Pretty good, shame about the botched ending

  • FourteenEyes [he/him]
    ·
    2 years ago

    My definitive thoughts are that I loved how Legion explained Geth psychology in their loyalty mission in ME2, making it clear that consensus is what they strive for over all else, and it is easy to make the leap that true individuality for each Geth would essentially be the closest thing they can experience to Hell. Legion is incredibly distraught when they discover that the Heretic Geth have not only split from the True Geth, but are spying on their patrol routes and creating contingencies for war. They genuinely do not understand why they would seek their own way or attempt to impose it on the main faction of Geth, and Shepard has to explain it to them like you would a child.

    Then in ME3 that gets thrown out the window completely and the Geth are "rewarded" for siding with the Good Guys by getting individuality, that thing that I just explained would be the purest agony imaginable for them, unable to reach true, full consensus even with in a single hardware platform. Worse yet, they become boring. Now they're just another space robot race. That interesting concept that made them truly unique amongst synthetic alien races in fiction got thrown out the window so they could have more MCU-style set pieces.

    More than anything else that game did, what they did to the Geth truly pissed me off. I didn't even play ME3 because I tried the demo and was very put off by just how bad it was, but hearing about the Geth afterward cemented my decision to never even give it a chance. Fuck that game.

    • Frank [he/him, he/him]
      ·
      2 years ago

      they become boring

      This was my opinion of the whole trilogy. I was rolling my eyes so hard at "evil space robots want to kill all humans" that I only finished the first game out of spite. Plus "destroy all humans" was an entirely rational thing for the AIs to do in the setting because the default view of all the meat people was "Kill them on sight with extreme prejudice". Wow I wonder why this AI that unexpectedly became self aware killed everyone that knew it existed and went in to hiding. It's almost like that was the only chance it had of surviving.

    • Tommasi [she/her]
      ·
      2 years ago

      :yea:

      Out of all the alien species in ME, the Geth were the ones who really felt "alien". They had a fundamentally different way of experiencing the world instead of essentially being humans with different cultural norms like all the other aliens.

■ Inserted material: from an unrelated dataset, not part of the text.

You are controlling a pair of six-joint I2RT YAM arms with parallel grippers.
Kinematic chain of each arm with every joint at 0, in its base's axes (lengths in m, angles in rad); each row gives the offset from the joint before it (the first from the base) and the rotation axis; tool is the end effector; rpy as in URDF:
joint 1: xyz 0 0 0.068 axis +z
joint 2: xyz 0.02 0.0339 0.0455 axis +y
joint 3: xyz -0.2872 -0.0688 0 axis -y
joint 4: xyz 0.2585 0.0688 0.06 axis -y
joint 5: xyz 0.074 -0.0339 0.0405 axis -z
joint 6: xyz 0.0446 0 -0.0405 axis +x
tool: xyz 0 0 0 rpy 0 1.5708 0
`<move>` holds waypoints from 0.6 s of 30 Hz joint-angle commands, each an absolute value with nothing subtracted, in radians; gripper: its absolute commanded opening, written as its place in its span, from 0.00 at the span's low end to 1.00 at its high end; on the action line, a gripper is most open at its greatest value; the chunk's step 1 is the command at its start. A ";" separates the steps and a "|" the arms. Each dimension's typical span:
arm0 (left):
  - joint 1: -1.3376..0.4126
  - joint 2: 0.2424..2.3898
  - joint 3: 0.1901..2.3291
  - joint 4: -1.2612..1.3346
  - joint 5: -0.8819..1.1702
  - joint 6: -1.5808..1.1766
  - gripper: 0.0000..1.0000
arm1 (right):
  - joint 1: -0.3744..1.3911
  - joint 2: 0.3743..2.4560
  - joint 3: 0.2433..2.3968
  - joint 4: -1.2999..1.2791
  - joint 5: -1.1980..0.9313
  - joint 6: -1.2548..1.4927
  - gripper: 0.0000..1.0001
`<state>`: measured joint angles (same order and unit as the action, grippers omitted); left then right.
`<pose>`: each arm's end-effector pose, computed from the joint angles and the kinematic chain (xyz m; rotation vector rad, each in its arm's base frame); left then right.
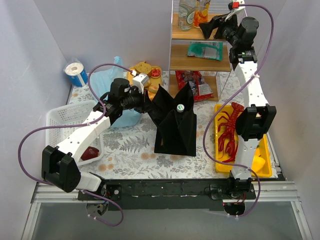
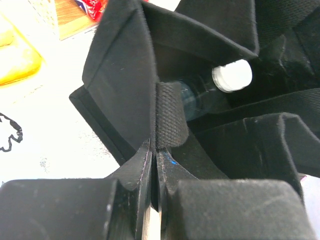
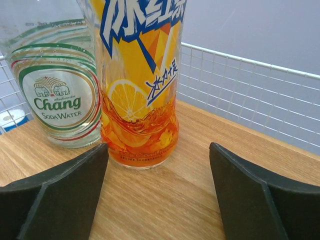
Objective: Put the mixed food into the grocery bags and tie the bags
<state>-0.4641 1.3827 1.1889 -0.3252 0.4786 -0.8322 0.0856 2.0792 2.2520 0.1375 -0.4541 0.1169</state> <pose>0.2860 -0.1661 0.3484 -0.0994 2.2906 -1.2370 0.5092 0.0633 0.5028 -0.3749 1.2516 0.4589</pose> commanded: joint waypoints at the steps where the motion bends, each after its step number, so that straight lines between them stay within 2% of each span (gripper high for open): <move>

It was pretty cool.

      Then they ruined it for some dumbass Pinocchio wants to be a real boy plotline that made no sense

      • Frank [he/him, he/him]
        ·
        2 years ago

        That was intentional. They did the whole rubber forehead aliens and green alien space babes thing on purpose to tap in on star trek nostalgia.

        • keepcarrot [she/her]
          ·
          2 years ago

          Well, it was just modernised Star Wars EU fic. The story centres around what used to be this before bioware branched away from Star Wars.

    • Ericthescruffy [he/him]
      ·
      2 years ago

      All of this :100-com:

      In fact I would add that its made even worse because of the choice system. Mass Effect's paragon/renegade morality system was always pretty shallow even from the beginning and in hindsight is another aspect of the series that has aged super poorly for various reasons especially since it devolved by part 3 into simplistic goodguy/badguy approach, but Legion's loyalty mission I would argue stands out as the one genuinely interesting moral dilemma you ever have to face as the player in the series.

      Do you destroy the Geth...or do you forcibly convert them into the rest of the collective? Even if the Geth were Human that would be an extremely complicated moral question involving questions of individual rights and free will...but most people I think would generally have at least have a gut answer to it and direction they would take..

      But as you point out: the dilemma is made infinitely more complicated by the fact that the Geth are not Human and do not experience society and individuality from the same perspective that we do! Even if you're a die hard idealist 'give me liberty or give me death' type who finds the idea of forcible conversion revolting in every fiber of your being it actually makes you really engage and wrestle with whether or not you are actually being immoral by forcing that bias and perspective onto an alien culture that genuinely just doesn't think like that.

      Then part 3 said "fuck that shit. All robots turn into real boys."